Now, how many families homeschool their children and never murder them? And how many murdered children were never homeschooled? It is not fair to link homeschooling and murder.

Just questioning the appeal, is it so great. And if the Home-Schooling could be too much for some people and could cause them to snap.

Yes, there are a lot of nutjobs who homeschool their kids because they’re nutty.

But there are also a lot of dedicated, hard working parents who homeschool their kids and do a superb job. There is a large, mostly unknown social infrastructure for competent homeschooling, believe it or not.

Maybe kids who are home schooled at least learn about the appropriate use of capitalization.

Home-Schooling is not “the answer”, but it can be AN answer. It varies widely in how wise it would be based upon individual circumstances. In the case of the mentally ill or those children with special needs the parents are unable to meet I’d guess it could backfire. I, and four of my siblings, was homeschooled as a child(in Texas) and none of us ended up drowned in the bathtub or with our heads bashed in with rocks.

YMMV

Enjoy,
Steven

If trying to teach your own child causes you to snap, wouldn’t you do it when the child is a screeching baby? Why wait until they are school age?

Any unfortunate parent who eventually “snaps” might go over the edge for myriad of reasons.

I enjoy the closeness of having my son with me during the day instead of having him off at some sterile high-school. YMMV.

When I was a college professor, I taught some home-schooled students. One of them is on my all-time short list of favorite students, ever, even though she was a liberal-arts major, and I taught math. And the others were certainly no worse, on average, than my other students.

There are lots of stresses in life that could ‘cause someone to snap’. I agree with sugaree that it’s not fair to link homeschooling and murder.

Brilliant OP. I mean, NOBODY who sends his/her kids to PUBLIC schools ever mistreats them!

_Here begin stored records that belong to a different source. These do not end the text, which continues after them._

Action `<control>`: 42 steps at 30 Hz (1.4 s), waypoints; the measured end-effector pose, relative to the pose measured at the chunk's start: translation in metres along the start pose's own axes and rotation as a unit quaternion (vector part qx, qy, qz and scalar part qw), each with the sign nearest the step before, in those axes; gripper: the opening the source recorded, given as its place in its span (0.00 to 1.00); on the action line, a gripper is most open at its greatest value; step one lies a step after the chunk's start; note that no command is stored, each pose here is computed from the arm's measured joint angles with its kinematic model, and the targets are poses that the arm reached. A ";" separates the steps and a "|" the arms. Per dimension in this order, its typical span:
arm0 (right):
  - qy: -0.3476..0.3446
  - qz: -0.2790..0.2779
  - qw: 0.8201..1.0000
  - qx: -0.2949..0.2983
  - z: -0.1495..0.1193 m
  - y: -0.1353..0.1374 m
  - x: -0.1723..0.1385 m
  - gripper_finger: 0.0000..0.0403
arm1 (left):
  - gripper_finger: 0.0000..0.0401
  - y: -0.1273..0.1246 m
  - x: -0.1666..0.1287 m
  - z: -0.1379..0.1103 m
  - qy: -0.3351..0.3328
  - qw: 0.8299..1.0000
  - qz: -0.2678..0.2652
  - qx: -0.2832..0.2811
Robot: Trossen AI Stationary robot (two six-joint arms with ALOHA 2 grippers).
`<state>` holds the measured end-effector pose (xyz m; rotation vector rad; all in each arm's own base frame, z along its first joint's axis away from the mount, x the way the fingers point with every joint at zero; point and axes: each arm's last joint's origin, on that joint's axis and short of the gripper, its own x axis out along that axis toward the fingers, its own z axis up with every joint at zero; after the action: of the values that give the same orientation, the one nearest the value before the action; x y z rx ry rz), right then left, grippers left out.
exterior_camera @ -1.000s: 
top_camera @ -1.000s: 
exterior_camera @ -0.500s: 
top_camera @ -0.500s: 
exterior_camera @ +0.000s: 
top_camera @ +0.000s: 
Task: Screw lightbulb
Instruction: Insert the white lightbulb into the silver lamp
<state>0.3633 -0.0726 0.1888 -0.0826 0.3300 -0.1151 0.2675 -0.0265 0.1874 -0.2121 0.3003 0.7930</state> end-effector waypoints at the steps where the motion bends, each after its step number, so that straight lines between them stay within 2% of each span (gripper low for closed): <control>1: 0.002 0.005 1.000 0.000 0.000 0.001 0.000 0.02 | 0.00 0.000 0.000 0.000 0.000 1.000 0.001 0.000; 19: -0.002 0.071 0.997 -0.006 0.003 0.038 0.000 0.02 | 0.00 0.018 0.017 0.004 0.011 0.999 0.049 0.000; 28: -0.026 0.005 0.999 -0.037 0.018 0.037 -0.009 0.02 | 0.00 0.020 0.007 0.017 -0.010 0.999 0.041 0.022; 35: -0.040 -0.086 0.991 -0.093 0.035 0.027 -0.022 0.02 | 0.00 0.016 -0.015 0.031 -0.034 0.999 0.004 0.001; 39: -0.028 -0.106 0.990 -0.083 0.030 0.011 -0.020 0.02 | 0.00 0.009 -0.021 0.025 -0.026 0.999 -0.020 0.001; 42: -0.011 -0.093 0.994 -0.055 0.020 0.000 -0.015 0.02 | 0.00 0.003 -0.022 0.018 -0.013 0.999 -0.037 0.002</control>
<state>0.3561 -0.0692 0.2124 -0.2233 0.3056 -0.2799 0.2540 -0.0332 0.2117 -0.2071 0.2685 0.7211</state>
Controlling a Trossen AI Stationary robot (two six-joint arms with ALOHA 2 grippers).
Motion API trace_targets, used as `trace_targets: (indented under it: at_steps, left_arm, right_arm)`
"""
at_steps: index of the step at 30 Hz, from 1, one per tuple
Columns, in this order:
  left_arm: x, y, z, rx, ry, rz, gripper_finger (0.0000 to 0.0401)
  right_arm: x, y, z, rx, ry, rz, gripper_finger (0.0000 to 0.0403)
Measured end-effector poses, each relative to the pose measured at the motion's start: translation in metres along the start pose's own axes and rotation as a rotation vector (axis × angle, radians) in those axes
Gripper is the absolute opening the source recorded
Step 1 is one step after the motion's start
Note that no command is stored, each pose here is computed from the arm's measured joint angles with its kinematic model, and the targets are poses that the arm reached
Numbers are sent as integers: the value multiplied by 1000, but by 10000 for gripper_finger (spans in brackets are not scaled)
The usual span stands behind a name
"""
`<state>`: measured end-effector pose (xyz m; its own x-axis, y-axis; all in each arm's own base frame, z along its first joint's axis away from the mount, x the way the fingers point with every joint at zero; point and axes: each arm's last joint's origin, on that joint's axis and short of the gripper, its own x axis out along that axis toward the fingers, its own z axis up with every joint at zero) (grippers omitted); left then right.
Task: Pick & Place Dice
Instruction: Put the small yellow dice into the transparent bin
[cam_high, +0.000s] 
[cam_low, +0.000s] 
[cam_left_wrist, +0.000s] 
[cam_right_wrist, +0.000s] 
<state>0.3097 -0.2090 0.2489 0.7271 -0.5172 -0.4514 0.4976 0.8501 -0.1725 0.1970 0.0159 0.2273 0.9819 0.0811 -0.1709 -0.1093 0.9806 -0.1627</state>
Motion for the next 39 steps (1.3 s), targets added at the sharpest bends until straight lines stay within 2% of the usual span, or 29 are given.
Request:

Gee, Intaglio, maybe the brush you’re painting this picture with is a little too broad? I certainly don’t see a connection between homeschooling your kids and killing them. Now, I’ve been tempted to kill my teenager a time or two (grin), but no more often since I started homeschooling her than when she went to public school! We decided to homeschool because we thought that it was the best answer for us and our kids. It’s certainly not right for every family. I’m glad there are so many choices available that homeschooling is an option.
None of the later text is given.